TOKii: Outstanding Japanese cuisine in the heart of Mayfair

Combining a minimalist décor with standout dishes, this hidden restaurant is worth discovering for its unrivalled Japanese cuisine

The Prince Akatoki is a five-star hotel situated within a short walk from Marble Arch and Hyde Park, and from the outside may not look like the kind of building that would house a superb modern Japanese restaurant – although the name of the hotel, meaning sunrise in archaic form of Japanese, may be something of a giveaway.

And stepping through its doors, one realises that there is plenty to give away. Inside site TOKii, one of London's most sought-after Japanese establishments, which I had been invited to try for Tempus.

As we walked in, we were greeted by a friendly host who led us down the hallway to The Malt Lounge and Bar, which resembles the inside of a Minka, a traditional Japanese building, and encapsulates the establishment's ethos of minimalism, defined on the drinks menu as aiming to “reduce and limit excess, in favour of focusing on what is really important in a bid to find happiness, fulfilment and freedom”. 

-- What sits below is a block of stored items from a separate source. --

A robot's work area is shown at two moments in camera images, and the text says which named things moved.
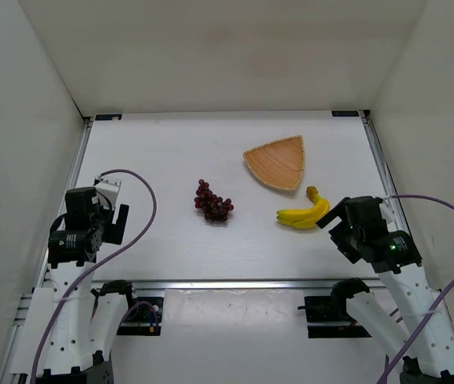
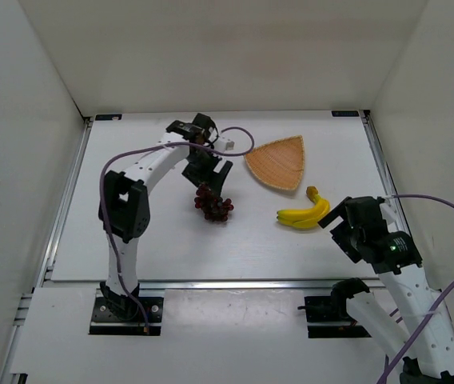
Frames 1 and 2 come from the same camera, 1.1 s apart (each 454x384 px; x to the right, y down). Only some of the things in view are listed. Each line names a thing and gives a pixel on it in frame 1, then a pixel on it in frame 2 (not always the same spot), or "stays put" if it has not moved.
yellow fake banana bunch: [305, 218] stays put
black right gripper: [337, 229] stays put
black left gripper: [118, 223] -> [205, 170]
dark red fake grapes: [214, 207] stays put
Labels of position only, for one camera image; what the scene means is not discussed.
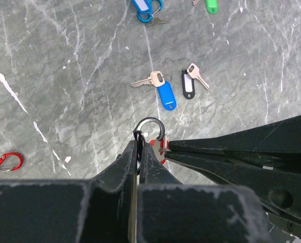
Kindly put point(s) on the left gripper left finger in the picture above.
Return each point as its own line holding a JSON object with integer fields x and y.
{"x": 100, "y": 209}

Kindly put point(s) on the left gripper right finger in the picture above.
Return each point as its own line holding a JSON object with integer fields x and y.
{"x": 168, "y": 211}

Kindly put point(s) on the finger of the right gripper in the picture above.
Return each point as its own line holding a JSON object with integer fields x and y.
{"x": 279, "y": 192}
{"x": 280, "y": 137}

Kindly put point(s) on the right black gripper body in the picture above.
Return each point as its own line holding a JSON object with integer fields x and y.
{"x": 288, "y": 224}

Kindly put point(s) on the red tag key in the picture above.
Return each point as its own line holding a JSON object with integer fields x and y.
{"x": 160, "y": 148}

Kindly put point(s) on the black S carabiner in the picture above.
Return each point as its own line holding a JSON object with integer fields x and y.
{"x": 154, "y": 127}

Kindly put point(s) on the red S carabiner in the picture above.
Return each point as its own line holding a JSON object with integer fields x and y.
{"x": 11, "y": 161}

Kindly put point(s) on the blue tag key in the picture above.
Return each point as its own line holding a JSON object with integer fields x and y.
{"x": 157, "y": 79}
{"x": 156, "y": 20}

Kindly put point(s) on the green tag key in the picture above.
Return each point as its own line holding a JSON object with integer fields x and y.
{"x": 211, "y": 6}

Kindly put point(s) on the black tag key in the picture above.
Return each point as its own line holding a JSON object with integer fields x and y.
{"x": 188, "y": 76}

This, we would find out, is achieved through the bar's cautious use of ingredients, carefully curated so as to complement each other gently, with the aim of creating the “perfect flavour profile” in every cocktail. We were first presented with the Ume cocktail – a concoction of Renegade Gin, Mancino Rosso Amaranto Vermouth, Akashi Tai Umeshu and Rinomato Bitter Scuro – I was pleased to find the blend offered an invigorating twist on a classic Negroni. 

The bar menu is extensive and of the options we tried, the Momo (a take on a Bellini) concocted using a blend of Peach Liqueur, Muyu Jasmine, Sake and Japanese White Peach Cordial and Veuve Clicquot, was a luscious, sweet offering which was balanced by a delicate zing from the dry Champagne. This all-too-easy-to-drink cocktail could be enjoyed with most courses.

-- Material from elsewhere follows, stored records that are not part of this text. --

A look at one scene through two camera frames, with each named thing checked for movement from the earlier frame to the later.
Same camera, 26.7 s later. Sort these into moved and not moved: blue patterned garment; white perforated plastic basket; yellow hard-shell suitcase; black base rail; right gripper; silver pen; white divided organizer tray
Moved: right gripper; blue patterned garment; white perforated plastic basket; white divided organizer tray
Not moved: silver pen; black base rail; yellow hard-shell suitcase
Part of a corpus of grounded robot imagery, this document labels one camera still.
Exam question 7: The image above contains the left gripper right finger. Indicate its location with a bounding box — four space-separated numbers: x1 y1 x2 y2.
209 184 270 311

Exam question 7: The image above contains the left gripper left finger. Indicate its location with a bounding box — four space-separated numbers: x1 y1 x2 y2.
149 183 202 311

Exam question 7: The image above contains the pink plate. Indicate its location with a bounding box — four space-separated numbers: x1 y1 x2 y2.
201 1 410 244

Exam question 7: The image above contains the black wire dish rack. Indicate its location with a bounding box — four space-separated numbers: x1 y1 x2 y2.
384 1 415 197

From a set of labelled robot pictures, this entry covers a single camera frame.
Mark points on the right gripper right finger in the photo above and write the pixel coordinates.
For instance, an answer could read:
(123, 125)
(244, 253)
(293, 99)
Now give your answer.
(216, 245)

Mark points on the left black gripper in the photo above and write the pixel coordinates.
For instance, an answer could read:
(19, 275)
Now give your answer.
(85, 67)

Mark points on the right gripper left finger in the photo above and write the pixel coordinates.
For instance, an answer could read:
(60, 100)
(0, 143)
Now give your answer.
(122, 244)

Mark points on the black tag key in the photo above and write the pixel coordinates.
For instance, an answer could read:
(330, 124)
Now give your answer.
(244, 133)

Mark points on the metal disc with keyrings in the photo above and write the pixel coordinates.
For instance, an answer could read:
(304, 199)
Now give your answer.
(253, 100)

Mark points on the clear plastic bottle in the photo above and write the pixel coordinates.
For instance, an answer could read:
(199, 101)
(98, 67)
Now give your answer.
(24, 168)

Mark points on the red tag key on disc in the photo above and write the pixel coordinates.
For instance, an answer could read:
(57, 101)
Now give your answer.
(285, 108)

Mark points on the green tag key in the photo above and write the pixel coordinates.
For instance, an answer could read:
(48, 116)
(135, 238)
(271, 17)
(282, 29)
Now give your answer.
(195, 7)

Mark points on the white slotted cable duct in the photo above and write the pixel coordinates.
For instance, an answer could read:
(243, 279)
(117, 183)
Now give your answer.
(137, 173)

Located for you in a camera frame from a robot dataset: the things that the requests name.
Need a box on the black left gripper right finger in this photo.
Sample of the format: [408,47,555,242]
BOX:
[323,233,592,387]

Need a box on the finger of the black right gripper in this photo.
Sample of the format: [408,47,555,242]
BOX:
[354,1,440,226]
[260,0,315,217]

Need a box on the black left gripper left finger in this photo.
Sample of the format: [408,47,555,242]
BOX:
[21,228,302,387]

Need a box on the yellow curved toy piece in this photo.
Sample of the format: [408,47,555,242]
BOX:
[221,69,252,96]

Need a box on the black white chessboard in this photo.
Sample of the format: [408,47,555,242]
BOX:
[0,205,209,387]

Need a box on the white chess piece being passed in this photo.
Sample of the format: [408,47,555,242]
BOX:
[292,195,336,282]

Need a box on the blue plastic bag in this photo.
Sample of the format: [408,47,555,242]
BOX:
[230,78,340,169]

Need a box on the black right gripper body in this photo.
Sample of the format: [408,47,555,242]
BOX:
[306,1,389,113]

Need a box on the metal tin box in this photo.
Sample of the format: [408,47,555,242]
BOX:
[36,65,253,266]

Once our cocktail glasses were drained, our waitress seated us in the middle of the eatery, the placement of our table giving us a full view of the impressive sushi bar behind which the master of sushi can be seen performing his craft. The décor is simple and understated, but quality materials such as oak tables provide a luxury feel. 

As we chewed on edamame beans, we were talked through an array of must-try dishes, most of which are designed for sharing. We started with moreish lotus crisps and miso caramel chicken wing skewers which were satisfyingly flavorsome and succulent.

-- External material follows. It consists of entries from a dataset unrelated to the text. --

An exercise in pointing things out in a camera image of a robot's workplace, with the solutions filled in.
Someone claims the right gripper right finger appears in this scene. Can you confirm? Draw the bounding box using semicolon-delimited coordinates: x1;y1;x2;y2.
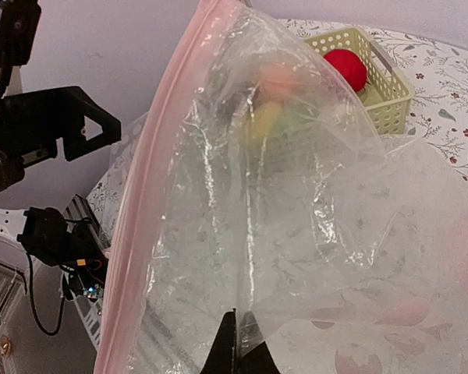
237;311;279;374

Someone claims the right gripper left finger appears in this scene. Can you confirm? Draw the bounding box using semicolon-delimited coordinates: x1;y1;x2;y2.
204;309;237;374

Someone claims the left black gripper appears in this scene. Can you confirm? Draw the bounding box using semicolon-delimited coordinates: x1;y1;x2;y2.
0;86;122;192

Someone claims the clear zip top bag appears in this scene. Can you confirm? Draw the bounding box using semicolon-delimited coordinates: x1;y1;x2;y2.
94;1;468;373

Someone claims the left clear dotted bag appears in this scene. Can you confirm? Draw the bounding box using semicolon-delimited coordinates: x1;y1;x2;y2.
87;112;148;242

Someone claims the yellow toy mango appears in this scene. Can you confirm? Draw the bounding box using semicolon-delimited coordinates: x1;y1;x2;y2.
242;101;283;145

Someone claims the orange toy orange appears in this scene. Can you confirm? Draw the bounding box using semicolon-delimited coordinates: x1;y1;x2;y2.
257;65;300;102

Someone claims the red toy apple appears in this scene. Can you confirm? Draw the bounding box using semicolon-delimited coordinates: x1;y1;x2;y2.
324;49;367;93

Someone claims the green perforated plastic basket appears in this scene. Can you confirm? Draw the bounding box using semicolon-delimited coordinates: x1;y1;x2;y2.
305;26;415;136

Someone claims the floral table mat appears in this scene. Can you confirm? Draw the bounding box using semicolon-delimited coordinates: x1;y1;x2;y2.
89;17;468;235

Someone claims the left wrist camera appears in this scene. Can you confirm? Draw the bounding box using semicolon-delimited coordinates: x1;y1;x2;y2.
0;0;41;99

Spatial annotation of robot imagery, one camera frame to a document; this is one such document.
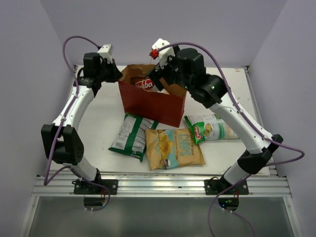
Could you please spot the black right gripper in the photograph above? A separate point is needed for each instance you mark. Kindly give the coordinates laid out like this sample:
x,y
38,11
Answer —
x,y
157,73

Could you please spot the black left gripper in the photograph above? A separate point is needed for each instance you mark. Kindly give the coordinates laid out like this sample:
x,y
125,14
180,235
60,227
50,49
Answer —
x,y
116,74

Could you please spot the red Chuba chips bag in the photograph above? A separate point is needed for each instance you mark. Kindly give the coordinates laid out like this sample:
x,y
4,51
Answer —
x,y
145,85

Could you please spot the red brown paper bag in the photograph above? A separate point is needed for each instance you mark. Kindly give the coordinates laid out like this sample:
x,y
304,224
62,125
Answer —
x,y
166,108

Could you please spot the dark green chips bag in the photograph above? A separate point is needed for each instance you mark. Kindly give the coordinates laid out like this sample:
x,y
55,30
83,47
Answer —
x,y
131,138

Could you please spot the light green Chuba chips bag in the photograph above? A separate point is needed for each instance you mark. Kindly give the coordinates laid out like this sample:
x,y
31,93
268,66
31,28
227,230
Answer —
x,y
209,128

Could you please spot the tan kettle chips bag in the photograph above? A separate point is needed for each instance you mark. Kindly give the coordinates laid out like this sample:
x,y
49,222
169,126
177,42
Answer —
x,y
172,148

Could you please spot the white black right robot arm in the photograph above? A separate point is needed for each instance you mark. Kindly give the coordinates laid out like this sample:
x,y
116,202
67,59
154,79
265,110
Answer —
x,y
260,144

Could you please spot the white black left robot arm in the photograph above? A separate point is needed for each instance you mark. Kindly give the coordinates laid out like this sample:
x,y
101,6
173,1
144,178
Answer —
x,y
61,140

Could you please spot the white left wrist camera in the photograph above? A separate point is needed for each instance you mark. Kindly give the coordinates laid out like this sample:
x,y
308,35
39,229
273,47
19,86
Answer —
x,y
106,49

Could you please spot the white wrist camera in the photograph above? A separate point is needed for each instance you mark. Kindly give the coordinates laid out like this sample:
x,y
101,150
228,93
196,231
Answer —
x,y
106,49
165,52

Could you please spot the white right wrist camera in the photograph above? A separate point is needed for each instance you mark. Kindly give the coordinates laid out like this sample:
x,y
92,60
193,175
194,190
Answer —
x,y
165,52

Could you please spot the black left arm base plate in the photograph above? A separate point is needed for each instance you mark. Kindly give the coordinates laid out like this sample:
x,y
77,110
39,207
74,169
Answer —
x,y
106,186

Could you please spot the aluminium table frame rail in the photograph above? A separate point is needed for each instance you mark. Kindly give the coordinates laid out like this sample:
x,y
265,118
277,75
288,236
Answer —
x,y
100,125

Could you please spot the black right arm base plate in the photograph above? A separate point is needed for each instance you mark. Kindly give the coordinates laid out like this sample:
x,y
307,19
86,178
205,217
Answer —
x,y
214,186

We opted for the chef's selection of sashimi and nigiri, which was presented flawlessly and consisted of fine cuts of salmon belly, fatty tuna, yellowtail and more – each mouthful melting into the palette with minimal bite required. After this, we were brought the shrimp tempura maki rolls which were every bit as delicious as the sashimi and nigiri.

For mains, we opted for the hot stone Japanese wagyu grade A5 beef, served with grilled vegetables, spicy ponzu and Japanese mustard mayo, while our waitress recommended we also try the grilled hispi cabbage in miso butter and Japanese slaw in a yuzu vinaigrette alongside.

As you'd expect the wagyu is butter-like in texture and incredibly indulgent, the grilled vegetables added a firmer bite to the dish and the mustard mayo added a unique touch. The grilled cabbage pleasantly accompanies the waygu, slowly releasing a divine taste of miso, while the Japanese slaw – consisting of raw cabbage covered in yuzu vinaigrette – added a refreshing taste and would be enjoyed by those who like a sharp tang to their salad dressings. 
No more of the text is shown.